**Directions for this task:**
Output all the data below verbatim.

**Data under study:**
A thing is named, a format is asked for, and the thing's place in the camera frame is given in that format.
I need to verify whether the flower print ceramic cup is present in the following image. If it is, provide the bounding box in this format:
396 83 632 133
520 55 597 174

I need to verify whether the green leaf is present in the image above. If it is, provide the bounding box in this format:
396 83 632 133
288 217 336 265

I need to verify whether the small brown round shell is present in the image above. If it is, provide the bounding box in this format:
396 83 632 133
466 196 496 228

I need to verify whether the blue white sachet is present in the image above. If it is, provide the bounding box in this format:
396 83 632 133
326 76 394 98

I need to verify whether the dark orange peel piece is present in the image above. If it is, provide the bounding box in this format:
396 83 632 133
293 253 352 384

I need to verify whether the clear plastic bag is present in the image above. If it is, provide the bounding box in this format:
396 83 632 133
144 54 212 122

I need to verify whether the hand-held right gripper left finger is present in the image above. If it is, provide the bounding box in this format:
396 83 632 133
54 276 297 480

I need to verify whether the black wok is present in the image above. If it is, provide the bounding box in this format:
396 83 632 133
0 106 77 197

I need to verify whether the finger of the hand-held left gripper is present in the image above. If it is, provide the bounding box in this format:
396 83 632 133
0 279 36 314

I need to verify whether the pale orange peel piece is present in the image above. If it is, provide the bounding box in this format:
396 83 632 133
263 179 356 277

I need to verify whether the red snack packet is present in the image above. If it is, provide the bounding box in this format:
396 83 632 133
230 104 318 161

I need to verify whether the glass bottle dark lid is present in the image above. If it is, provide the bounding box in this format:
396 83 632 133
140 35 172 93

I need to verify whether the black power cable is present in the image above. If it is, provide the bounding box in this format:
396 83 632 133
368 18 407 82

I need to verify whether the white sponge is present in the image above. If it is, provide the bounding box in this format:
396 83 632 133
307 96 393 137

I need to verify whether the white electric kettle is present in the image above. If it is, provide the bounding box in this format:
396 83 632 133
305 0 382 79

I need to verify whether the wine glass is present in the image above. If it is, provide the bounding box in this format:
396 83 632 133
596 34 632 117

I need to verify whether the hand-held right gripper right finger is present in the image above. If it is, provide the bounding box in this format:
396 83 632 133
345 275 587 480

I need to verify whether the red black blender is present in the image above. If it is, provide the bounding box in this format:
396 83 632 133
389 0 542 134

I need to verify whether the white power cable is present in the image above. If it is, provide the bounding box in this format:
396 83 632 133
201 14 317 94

**Final answer:**
A thing is named, a format is asked for, and the thing's place in the camera frame is given in that format.
I need to verify whether the flower print ceramic cup is present in the following image. If it is, provide the bounding box in this format:
396 83 632 133
520 55 597 174

I need to verify whether the green leaf is present in the image above. If it is, provide the bounding box in this format:
396 83 632 133
288 217 336 265

I need to verify whether the small brown round shell is present in the image above. If it is, provide the bounding box in this format:
396 83 632 133
466 196 496 228

I need to verify whether the blue white sachet is present in the image above. If it is, provide the bounding box in this format:
396 83 632 133
326 76 394 98

I need to verify whether the dark orange peel piece is present in the image above. If it is, provide the bounding box in this format:
396 83 632 133
293 253 352 384

I need to verify whether the clear plastic bag is present in the image above. If it is, provide the bounding box in this format:
396 83 632 133
144 54 212 122

I need to verify whether the hand-held right gripper left finger is present in the image above. If it is, provide the bounding box in this format:
396 83 632 133
54 276 297 480

I need to verify whether the black wok is present in the image above. If it is, provide the bounding box in this format:
396 83 632 133
0 106 77 197

I need to verify whether the finger of the hand-held left gripper is present in the image above. If it is, provide the bounding box in this format:
396 83 632 133
0 279 36 314

I need to verify whether the pale orange peel piece is present in the image above. If it is, provide the bounding box in this format:
396 83 632 133
263 179 356 277

I need to verify whether the red snack packet is present in the image above. If it is, provide the bounding box in this format:
396 83 632 133
230 104 318 161

I need to verify whether the glass bottle dark lid is present in the image above. If it is, provide the bounding box in this format:
396 83 632 133
140 35 172 93

I need to verify whether the black power cable is present in the image above. If it is, provide the bounding box in this format:
396 83 632 133
368 18 407 82

I need to verify whether the white sponge is present in the image above. If it is, provide the bounding box in this format:
396 83 632 133
307 96 393 137

I need to verify whether the white electric kettle is present in the image above. If it is, provide the bounding box in this format:
396 83 632 133
305 0 382 79

I need to verify whether the wine glass is present in the image above. If it is, provide the bounding box in this format:
396 83 632 133
596 34 632 117

I need to verify whether the hand-held right gripper right finger is present in the image above. If it is, provide the bounding box in this format:
396 83 632 133
345 275 587 480

I need to verify whether the red black blender is present in the image above. If it is, provide the bounding box in this format:
396 83 632 133
389 0 542 134

I need to verify whether the white power cable is present in the image above. If it is, provide the bounding box in this format:
396 83 632 133
201 14 317 94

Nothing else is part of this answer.